**EXERCISE:**
What lines of the data below hold the string "tennis"? Copy each one.

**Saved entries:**

##########

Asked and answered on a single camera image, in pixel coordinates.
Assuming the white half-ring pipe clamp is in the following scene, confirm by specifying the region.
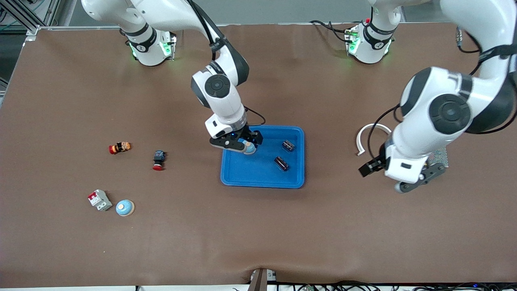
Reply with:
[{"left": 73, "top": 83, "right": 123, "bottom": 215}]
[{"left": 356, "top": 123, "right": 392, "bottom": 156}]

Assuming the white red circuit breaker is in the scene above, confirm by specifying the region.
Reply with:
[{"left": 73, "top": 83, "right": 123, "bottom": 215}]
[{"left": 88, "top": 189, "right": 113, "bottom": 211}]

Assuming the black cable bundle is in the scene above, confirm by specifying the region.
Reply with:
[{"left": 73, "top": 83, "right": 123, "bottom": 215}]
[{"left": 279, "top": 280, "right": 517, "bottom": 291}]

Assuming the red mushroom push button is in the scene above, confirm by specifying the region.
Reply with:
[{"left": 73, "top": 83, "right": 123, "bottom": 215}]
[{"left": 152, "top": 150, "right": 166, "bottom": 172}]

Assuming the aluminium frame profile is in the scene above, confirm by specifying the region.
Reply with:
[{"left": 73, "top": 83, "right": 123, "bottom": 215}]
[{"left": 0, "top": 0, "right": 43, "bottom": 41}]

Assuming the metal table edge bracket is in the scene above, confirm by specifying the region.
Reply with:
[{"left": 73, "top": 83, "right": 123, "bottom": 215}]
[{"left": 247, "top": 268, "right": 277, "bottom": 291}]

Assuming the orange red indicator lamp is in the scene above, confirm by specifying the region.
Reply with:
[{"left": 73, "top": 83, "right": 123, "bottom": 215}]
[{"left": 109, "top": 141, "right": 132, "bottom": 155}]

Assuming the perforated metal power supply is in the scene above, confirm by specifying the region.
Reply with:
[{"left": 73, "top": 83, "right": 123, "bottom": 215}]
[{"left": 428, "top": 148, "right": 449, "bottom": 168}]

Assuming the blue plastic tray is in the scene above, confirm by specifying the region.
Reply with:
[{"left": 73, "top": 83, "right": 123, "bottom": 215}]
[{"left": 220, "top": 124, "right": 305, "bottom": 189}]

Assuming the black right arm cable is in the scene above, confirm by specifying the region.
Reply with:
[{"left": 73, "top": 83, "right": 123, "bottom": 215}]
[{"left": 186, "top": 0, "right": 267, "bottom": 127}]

##########

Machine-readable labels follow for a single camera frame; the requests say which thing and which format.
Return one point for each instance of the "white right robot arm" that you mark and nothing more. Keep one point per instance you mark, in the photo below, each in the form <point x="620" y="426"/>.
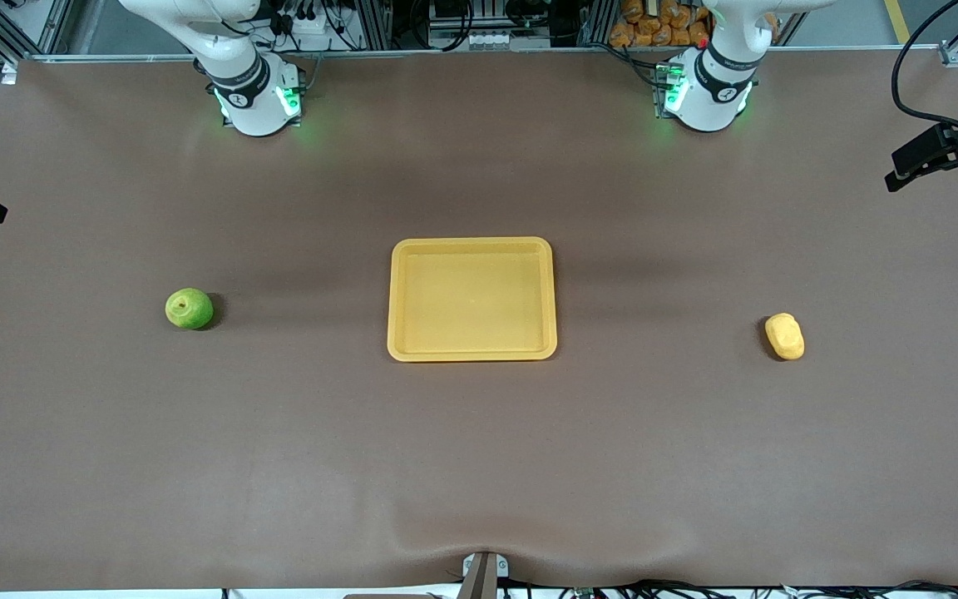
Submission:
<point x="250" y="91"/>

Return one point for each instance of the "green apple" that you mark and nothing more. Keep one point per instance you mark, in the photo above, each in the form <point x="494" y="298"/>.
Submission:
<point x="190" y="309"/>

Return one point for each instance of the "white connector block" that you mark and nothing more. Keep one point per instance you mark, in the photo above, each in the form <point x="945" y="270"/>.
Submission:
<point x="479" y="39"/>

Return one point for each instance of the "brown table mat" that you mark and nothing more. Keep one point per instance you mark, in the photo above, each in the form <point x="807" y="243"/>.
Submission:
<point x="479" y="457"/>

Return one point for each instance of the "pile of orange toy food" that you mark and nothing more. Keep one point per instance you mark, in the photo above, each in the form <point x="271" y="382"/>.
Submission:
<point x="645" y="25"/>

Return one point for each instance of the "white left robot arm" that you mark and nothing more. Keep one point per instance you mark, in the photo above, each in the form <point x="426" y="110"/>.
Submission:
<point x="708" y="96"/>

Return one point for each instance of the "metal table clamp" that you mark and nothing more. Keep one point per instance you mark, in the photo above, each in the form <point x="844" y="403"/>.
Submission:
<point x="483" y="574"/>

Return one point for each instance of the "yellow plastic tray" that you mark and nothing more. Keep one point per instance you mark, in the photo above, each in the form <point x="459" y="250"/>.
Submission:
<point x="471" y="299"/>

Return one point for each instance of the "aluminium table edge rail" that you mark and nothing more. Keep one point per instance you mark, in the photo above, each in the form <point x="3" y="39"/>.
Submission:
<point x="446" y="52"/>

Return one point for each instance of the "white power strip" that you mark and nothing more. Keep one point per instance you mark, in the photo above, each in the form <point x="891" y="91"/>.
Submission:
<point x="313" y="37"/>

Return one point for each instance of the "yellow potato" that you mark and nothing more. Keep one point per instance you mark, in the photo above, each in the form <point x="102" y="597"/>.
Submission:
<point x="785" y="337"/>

##########

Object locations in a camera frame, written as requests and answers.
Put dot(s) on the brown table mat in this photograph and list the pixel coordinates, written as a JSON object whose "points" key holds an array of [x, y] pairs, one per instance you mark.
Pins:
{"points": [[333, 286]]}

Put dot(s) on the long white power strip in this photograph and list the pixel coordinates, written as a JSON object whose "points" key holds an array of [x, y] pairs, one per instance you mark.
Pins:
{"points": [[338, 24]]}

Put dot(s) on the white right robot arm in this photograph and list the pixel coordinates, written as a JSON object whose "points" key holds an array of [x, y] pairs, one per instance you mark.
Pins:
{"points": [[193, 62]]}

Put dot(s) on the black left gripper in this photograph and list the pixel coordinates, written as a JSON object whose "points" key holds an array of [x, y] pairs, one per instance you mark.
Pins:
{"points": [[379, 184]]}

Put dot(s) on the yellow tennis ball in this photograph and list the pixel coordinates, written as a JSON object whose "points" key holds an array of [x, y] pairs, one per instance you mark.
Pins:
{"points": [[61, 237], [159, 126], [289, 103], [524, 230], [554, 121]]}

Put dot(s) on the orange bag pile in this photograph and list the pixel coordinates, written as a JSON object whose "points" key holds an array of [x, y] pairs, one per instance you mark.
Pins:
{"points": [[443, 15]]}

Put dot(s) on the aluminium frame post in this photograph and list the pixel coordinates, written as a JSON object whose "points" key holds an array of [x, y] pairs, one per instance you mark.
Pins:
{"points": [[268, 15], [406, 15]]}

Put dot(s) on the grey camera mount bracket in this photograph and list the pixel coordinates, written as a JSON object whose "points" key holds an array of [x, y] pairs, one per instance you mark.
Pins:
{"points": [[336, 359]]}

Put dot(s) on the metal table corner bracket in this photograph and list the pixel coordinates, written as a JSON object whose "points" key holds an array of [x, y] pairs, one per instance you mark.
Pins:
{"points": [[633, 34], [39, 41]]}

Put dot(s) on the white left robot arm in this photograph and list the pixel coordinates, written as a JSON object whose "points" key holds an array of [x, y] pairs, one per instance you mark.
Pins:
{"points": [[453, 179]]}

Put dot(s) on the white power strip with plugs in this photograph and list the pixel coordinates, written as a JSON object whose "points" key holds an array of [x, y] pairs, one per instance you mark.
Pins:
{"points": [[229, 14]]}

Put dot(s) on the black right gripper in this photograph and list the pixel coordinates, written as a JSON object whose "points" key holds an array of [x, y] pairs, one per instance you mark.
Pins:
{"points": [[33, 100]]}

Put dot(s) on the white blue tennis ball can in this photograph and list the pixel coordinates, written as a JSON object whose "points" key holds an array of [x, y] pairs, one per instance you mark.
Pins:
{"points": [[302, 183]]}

##########

**OUTPUT FOR THIS TASK:**
Put dot(s) on the yellow tennis ball in this photograph and list the pixel coordinates, written as a JSON object whose "points" key holds an array of [x, y] pairs, one per instance you mark.
Put dot(s) on the white blue tennis ball can in this photograph and list the pixel coordinates, written as a JSON object whose "points" key holds an array of [x, y] pairs, one per instance you mark.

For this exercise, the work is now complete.